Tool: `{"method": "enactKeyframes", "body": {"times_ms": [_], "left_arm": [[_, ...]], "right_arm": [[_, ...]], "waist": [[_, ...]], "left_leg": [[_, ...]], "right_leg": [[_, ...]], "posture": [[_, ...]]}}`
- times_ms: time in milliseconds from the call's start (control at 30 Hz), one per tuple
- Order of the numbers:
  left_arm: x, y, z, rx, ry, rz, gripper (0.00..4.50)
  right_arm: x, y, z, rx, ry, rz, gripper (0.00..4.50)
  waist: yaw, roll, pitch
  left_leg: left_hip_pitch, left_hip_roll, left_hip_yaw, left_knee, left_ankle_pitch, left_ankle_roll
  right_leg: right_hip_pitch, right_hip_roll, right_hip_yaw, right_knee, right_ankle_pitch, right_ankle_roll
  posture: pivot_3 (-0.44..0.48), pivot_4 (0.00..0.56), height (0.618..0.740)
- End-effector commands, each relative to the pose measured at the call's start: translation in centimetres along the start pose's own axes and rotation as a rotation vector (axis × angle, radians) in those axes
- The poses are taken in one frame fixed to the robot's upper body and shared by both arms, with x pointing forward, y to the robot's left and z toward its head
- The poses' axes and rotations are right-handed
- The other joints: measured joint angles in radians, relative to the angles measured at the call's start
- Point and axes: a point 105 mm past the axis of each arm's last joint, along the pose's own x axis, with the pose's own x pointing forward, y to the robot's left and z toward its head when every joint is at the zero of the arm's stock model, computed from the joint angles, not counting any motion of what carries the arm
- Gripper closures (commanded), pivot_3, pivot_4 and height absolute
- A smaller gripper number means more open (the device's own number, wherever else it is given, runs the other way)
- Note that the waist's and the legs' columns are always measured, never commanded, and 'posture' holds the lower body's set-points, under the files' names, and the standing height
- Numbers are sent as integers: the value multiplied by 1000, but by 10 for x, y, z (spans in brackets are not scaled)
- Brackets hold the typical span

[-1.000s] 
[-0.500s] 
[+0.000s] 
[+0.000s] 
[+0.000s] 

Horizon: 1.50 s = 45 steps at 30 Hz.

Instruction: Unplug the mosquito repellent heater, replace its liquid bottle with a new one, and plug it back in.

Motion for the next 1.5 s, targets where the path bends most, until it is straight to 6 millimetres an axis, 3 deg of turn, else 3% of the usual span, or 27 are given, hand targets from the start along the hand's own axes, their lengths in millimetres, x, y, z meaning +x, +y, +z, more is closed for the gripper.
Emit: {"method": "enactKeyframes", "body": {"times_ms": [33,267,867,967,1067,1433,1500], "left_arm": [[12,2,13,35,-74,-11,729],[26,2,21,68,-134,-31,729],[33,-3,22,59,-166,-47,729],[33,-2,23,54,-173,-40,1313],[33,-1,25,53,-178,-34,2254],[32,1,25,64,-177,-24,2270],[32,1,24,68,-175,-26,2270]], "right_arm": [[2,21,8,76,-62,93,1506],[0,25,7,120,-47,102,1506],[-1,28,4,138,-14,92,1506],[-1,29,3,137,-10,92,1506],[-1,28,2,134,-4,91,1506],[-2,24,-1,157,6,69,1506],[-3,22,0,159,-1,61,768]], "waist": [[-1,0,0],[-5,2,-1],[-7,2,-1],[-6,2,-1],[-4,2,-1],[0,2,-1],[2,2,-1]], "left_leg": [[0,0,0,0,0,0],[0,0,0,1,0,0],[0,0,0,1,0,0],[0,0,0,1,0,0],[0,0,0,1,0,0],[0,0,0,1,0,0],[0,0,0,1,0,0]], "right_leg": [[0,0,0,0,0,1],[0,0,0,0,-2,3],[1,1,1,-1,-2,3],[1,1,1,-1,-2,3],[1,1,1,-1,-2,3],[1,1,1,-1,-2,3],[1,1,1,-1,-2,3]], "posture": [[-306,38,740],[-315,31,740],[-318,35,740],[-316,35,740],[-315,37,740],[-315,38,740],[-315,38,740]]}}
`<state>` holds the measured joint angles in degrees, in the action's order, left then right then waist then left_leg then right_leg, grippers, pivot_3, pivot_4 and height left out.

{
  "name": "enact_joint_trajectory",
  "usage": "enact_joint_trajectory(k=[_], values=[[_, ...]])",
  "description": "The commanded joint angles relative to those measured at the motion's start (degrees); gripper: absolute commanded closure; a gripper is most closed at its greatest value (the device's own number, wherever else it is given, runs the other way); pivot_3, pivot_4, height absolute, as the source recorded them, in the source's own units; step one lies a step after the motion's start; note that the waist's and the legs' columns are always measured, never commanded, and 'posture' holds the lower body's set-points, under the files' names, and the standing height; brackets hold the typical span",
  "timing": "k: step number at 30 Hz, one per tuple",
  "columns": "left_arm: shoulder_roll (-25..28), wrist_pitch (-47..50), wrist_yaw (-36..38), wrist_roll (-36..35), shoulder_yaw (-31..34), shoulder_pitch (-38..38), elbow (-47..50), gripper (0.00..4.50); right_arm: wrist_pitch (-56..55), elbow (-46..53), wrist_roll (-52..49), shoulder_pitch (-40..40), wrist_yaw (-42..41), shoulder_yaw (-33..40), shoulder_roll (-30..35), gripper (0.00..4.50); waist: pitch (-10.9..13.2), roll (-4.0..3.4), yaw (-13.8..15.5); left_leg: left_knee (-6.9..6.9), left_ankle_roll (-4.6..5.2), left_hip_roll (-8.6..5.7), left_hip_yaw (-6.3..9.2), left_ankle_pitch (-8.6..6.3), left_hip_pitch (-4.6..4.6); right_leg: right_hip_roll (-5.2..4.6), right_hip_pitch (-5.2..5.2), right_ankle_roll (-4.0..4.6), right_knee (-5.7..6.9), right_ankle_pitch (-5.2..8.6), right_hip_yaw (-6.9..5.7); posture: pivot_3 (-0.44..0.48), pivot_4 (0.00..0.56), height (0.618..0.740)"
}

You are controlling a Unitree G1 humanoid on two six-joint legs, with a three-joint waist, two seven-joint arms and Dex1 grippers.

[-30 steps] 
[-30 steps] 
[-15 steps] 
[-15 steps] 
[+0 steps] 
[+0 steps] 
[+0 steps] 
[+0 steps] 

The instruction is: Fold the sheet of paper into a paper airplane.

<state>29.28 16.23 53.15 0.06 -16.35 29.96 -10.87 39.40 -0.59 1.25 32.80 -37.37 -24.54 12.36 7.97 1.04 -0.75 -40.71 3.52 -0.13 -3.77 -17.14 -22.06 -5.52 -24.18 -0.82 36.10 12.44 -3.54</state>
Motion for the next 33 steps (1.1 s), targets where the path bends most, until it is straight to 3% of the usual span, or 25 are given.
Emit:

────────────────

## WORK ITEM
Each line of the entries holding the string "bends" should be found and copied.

## TASK ANSWER
Motion for the next 1.5 s, targets where the path bends most, until it is straight to 6 millimetres an axis, 3 deg of turn, else 3% of the usual span, or 27 are given, hand targets from the start along the hand's own axes, their lengths in millimetres, x, y, z meaning +x, +y, +z, more is closed for the gripper.
Motion for the next 33 steps (1.1 s), targets where the path bends most, until it is straight to 3% of the usual span, or 25 are given.

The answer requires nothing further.